Alan memiliki sahabat karib yang bernama Jackson Bradley tempatnya bercurah tentang segala kepenatannya, dan terlepas dari itu semua sebagai seorang remaja tanggung dia juga memiliki kisah love storynya tersendiri, yang ternyata tidak berjalan mulus sesuai harapannya karena Alan memiliki kelemahan untuk menyampaikan perasaannya ini kepada wanita yang dicintainya yang bernama Aurellia Evaline Swan, yang pada akhirnya berulang kali memisahkan mereka berdua pada keadaan yang tidak tentu.

Selama enam belas tahun ini Alan hidup di sebuah kota kecil di New Jersey, bersama kedua orangtuanya yang telah membesarkannya dengan penuh kasih dan sudah di anggapnya sebagai orangtua kandungnya, tetapi tragisnya mereka malah bukanlah orangtua kandungnya.

Dan Alan baru mengetahui bahwa ternyata dirinya bukanlah penduduk asli Bumi, setelah dia bertemu dengan Driva—orang yang sering menerornya, seusai dia mengalami kejadian yang paling tidak masuk akal dalam hidupnya, dan itu dijabarkan oleh Driva melalui sebuah alat yang bernama Trans Florasky, alat yang bisa membuka ingatan kehidupan seseorang hanya dengan memakai media darah sebagai penghubungnya.

Apalagi ada penjelasan dari Driva yang membuat nuraninya bergetar tidak setuju, yaitu tentang keberadaan UFO yang selama ini menjadi kontroversial di antara para manusia, bahwa ternyata ada maksud-maksud tersendiri tentang keberadaan dan penampakannya di Bumi. Dan juga tentang cikal bakal dari keberadaan manusia di Bumi ini yang penjelasannya begitu berbeda dibandingkan dengan apa yang kita ketahui selama ini.
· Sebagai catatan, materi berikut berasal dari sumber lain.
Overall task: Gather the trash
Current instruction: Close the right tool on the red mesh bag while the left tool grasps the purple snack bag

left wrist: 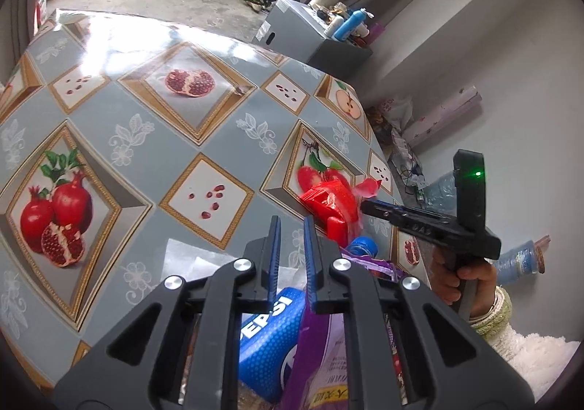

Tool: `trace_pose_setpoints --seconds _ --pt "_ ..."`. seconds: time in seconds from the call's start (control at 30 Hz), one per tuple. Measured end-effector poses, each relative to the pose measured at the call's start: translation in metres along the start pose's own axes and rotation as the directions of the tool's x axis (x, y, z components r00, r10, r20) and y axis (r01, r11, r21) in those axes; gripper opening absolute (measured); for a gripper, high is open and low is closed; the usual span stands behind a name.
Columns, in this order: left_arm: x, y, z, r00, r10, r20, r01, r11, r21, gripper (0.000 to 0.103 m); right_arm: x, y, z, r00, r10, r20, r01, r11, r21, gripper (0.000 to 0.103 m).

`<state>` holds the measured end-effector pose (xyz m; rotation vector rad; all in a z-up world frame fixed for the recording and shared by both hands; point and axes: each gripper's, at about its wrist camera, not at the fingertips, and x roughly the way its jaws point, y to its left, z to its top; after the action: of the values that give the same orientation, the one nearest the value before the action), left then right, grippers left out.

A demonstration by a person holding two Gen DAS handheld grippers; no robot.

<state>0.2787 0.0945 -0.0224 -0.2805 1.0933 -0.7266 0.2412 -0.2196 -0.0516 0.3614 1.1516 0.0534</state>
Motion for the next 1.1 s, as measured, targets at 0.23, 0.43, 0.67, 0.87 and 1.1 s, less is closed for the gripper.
trace_pose_setpoints --seconds 0.23,0.43,0.67,0.87,1.1 --pt "-0.036 0.003 -0.016 0.996 0.032 0.080 -0.029 0.999 -0.036 0.019 0.001 0.017 0.013 0.994 0.102 -0.034 -0.102 0.994 -0.023 0.049" --pt "-0.061 -0.008 -0.040 0.989 0.081 0.122 -0.084 0.996 0.014 0.038 0.030 0.043 0.019 0.995 -0.005 -0.101 -0.008 0.992 -0.129 0.046" --pt "-0.074 -0.015 -0.067 0.986 0.101 0.129 -0.106 0.994 0.036 0.042 0.030 0.041 0.016 0.981 -0.192 -0.034 0.179 0.956 -0.232 0.032" --pt "-0.077 -0.018 -0.081 0.987 0.100 0.127 -0.105 0.994 0.034 0.042 0.004 -0.003 -0.004 0.977 -0.212 -0.032 0.206 0.970 -0.129 0.030" --pt "-0.078 -0.021 -0.092 0.985 0.114 0.128 -0.120 0.992 0.034 0.042 -0.042 -0.045 -0.074 0.978 -0.205 -0.030 0.205 0.979 -0.022 0.030"
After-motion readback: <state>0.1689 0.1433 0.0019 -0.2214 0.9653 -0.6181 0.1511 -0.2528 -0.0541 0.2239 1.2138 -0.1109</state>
Namun ketika Alan mengetahuinya semua sudah terlambat, bahkan hal ini sampai melibatkan nyawa dari orang-orang yang di sayanginya.

Dan sebuah situasi yang sangat genting sampai memposisikan Alan pada keadaan dimana dia akhirnya harus memilih takdirnya sendiri demi menyelamatkan orang-orang yang dikasihinya, hingga menciptakan dilema bagi dirinya saat dia harus mengingkari suatu fakta akan perjanjiannya di masa lalu dengan salah satu penguasa galaksi, yang merupakan awal titik balik dari kesemua yang tidak di inginkannya—yang mungkin saja akan menjadi akhir dari keberadaan seluruh galaksi.

Dan segalanya menjadi tidak terelakkan lagi tatkala dia harus berhadapan dengan musuh bebuyutannya yang bernama Balterzize, yang datang dari kehidupan masa lalunya untuk menuntut balas pada dirinya di sebuah planet yang berjarak berjuta-juta tahun cahaya dari Bumi, yang bernama planet Dayvalla—sebuah planet yang di kelilingi oleh tujuh matahari, yang merupakan planet tempat dimulainya tragedi dari sebuah dendam tak berkesudahan.

Dan meskipun semua hal-hal baik ataupun buruk yang menjadi pertaruhan Alan kali ini, pada akhirnya dia harus memilih salah satu di antaranya, karena kesemuanya menyangkut awal dan akhir dari fase alam semesta, dan juga kehidupannya selanjutnya.